### Work task
Across all the entries below, how many lines contain the string "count"? The number by itself is the answer.

[Records contained in a dataset]
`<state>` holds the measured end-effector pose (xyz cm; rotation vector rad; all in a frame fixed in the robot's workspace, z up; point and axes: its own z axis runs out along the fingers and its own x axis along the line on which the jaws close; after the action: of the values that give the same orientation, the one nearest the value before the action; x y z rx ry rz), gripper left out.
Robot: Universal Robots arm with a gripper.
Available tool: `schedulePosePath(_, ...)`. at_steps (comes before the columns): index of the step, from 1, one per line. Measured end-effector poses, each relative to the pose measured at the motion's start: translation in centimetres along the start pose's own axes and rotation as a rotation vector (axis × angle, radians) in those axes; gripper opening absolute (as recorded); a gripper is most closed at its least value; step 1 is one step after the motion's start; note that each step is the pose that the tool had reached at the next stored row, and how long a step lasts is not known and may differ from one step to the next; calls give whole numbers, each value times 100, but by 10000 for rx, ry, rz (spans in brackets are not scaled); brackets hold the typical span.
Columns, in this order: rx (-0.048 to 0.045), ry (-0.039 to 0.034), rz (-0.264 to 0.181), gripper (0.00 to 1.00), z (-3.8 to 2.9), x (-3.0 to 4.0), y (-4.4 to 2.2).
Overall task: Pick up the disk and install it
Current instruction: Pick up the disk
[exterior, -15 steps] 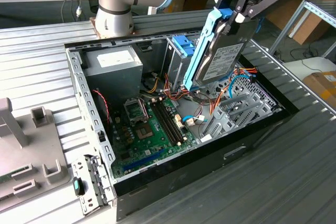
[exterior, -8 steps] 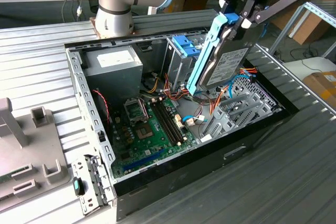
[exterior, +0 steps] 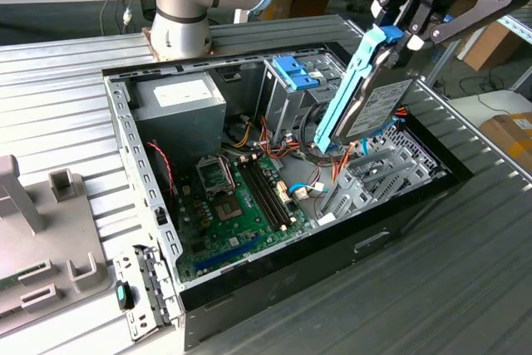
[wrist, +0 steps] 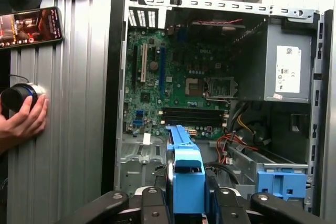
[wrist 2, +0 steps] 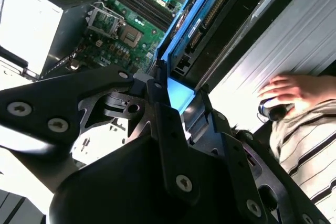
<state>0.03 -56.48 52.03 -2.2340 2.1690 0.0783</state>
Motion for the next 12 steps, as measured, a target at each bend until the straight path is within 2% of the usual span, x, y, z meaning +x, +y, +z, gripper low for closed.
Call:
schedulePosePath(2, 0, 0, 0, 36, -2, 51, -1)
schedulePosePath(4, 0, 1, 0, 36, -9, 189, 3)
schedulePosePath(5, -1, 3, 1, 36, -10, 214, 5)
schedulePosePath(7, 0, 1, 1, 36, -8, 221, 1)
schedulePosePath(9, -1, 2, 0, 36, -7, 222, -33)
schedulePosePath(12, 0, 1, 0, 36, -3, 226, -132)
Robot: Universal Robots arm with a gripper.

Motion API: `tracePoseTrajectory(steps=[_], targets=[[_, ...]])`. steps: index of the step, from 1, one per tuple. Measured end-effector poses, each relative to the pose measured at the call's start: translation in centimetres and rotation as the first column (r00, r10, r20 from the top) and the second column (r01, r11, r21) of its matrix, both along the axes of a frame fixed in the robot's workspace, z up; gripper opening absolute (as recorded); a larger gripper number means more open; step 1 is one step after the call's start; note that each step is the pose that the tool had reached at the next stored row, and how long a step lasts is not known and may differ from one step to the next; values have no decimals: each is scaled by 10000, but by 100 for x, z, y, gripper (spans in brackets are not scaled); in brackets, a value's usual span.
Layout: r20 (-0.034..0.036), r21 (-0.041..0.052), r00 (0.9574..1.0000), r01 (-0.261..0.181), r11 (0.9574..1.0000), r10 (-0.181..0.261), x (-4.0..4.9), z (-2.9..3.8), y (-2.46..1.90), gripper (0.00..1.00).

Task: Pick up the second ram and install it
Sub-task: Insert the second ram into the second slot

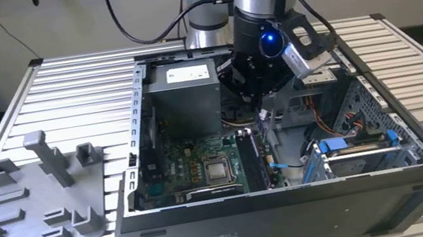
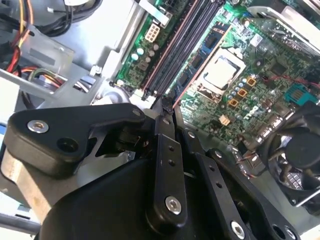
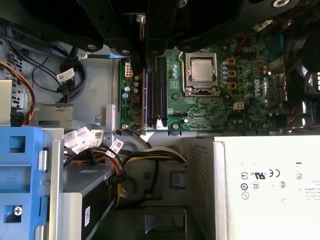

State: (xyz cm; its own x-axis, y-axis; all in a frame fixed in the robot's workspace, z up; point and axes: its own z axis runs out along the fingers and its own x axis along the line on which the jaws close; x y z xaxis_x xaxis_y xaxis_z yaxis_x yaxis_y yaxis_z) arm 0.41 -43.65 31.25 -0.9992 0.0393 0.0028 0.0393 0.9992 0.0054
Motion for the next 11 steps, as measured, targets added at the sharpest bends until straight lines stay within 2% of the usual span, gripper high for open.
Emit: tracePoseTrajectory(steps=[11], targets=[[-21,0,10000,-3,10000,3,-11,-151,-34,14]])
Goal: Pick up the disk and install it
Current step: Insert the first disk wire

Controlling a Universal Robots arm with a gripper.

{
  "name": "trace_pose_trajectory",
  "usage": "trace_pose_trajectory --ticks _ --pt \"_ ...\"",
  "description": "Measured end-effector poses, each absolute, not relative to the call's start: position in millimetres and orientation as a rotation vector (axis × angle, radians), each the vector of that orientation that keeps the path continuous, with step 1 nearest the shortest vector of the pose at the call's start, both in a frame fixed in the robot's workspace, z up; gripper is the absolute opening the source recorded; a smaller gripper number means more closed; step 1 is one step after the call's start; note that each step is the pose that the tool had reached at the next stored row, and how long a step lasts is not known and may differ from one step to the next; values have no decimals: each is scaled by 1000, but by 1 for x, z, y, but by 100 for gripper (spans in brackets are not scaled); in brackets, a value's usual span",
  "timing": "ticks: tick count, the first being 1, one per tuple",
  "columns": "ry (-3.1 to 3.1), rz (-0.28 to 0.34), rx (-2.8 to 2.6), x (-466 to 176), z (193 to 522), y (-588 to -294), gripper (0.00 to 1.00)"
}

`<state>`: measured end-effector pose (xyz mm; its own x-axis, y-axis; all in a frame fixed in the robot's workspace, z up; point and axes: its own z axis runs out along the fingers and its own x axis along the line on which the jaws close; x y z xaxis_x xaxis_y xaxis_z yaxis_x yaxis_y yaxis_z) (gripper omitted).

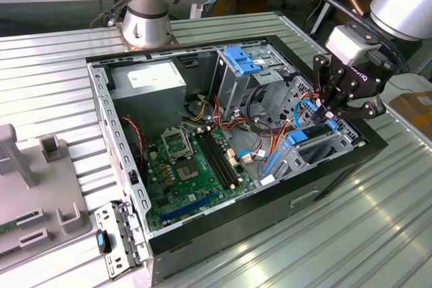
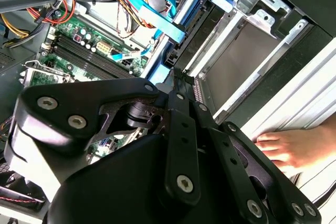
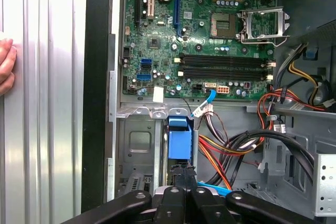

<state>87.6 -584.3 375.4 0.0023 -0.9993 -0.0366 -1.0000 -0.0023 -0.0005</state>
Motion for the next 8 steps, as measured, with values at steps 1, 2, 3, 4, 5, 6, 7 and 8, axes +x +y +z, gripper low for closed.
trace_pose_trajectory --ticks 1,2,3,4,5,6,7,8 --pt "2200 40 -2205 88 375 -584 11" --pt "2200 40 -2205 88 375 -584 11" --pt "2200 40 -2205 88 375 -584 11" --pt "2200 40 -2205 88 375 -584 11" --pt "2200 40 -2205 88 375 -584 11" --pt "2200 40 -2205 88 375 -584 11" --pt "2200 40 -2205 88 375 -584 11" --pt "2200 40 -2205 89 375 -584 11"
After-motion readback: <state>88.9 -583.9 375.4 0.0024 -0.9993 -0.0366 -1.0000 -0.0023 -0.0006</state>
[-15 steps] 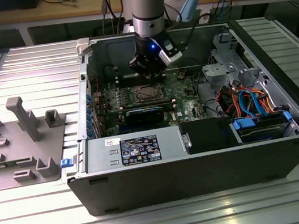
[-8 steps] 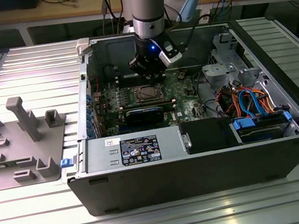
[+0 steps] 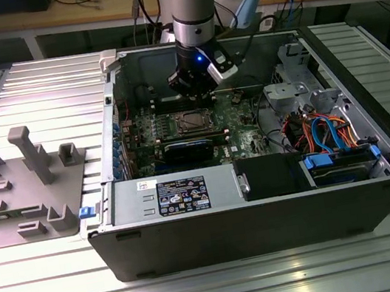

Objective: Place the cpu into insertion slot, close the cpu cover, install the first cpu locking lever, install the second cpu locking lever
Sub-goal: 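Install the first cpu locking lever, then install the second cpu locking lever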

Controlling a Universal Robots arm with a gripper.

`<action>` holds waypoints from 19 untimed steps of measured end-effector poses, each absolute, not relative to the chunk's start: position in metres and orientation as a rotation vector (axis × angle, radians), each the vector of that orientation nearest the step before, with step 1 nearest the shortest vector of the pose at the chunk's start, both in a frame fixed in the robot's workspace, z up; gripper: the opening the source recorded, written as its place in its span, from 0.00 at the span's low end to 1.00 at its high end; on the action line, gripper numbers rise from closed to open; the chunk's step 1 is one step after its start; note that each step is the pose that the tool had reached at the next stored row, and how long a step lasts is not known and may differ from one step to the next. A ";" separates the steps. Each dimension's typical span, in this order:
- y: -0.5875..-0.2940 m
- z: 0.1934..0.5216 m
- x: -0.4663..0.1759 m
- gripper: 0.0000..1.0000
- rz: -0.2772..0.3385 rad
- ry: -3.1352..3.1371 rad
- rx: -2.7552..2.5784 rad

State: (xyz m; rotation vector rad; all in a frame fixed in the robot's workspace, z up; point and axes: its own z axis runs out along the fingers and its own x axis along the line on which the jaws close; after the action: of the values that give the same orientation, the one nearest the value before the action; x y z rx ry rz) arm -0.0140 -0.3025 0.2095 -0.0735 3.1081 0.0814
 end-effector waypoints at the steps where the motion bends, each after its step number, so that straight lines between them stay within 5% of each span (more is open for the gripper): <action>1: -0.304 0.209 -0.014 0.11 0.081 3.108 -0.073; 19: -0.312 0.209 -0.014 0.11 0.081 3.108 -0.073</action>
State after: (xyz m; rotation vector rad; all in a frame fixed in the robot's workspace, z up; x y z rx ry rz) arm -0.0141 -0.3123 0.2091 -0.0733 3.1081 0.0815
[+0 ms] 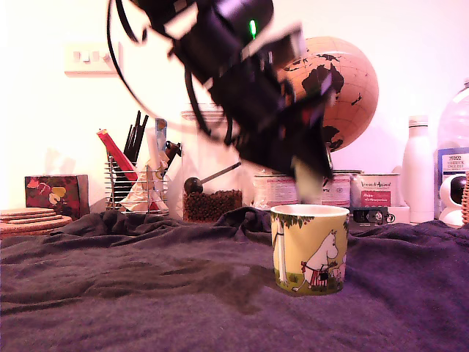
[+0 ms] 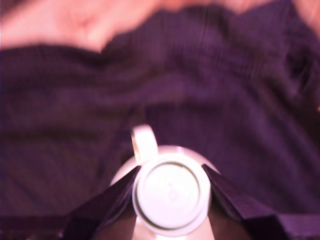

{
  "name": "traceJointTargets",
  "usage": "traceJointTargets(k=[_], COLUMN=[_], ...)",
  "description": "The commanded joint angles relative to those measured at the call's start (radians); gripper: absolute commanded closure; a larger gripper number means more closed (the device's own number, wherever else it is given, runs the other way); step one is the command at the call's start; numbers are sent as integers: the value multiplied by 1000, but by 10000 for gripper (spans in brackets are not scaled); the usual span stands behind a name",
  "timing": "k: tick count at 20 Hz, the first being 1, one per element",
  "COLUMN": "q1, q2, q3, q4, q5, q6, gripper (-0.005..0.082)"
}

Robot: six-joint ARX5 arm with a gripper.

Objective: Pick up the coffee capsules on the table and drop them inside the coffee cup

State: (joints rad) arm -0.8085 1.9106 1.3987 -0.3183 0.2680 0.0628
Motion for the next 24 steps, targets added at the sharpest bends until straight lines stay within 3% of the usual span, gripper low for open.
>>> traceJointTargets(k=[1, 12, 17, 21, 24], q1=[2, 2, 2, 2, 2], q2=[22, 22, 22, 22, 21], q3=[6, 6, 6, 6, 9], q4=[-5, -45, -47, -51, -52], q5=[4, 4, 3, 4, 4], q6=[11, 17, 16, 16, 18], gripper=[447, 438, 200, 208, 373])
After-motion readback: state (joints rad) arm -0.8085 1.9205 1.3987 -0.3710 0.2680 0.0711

### Answer box
2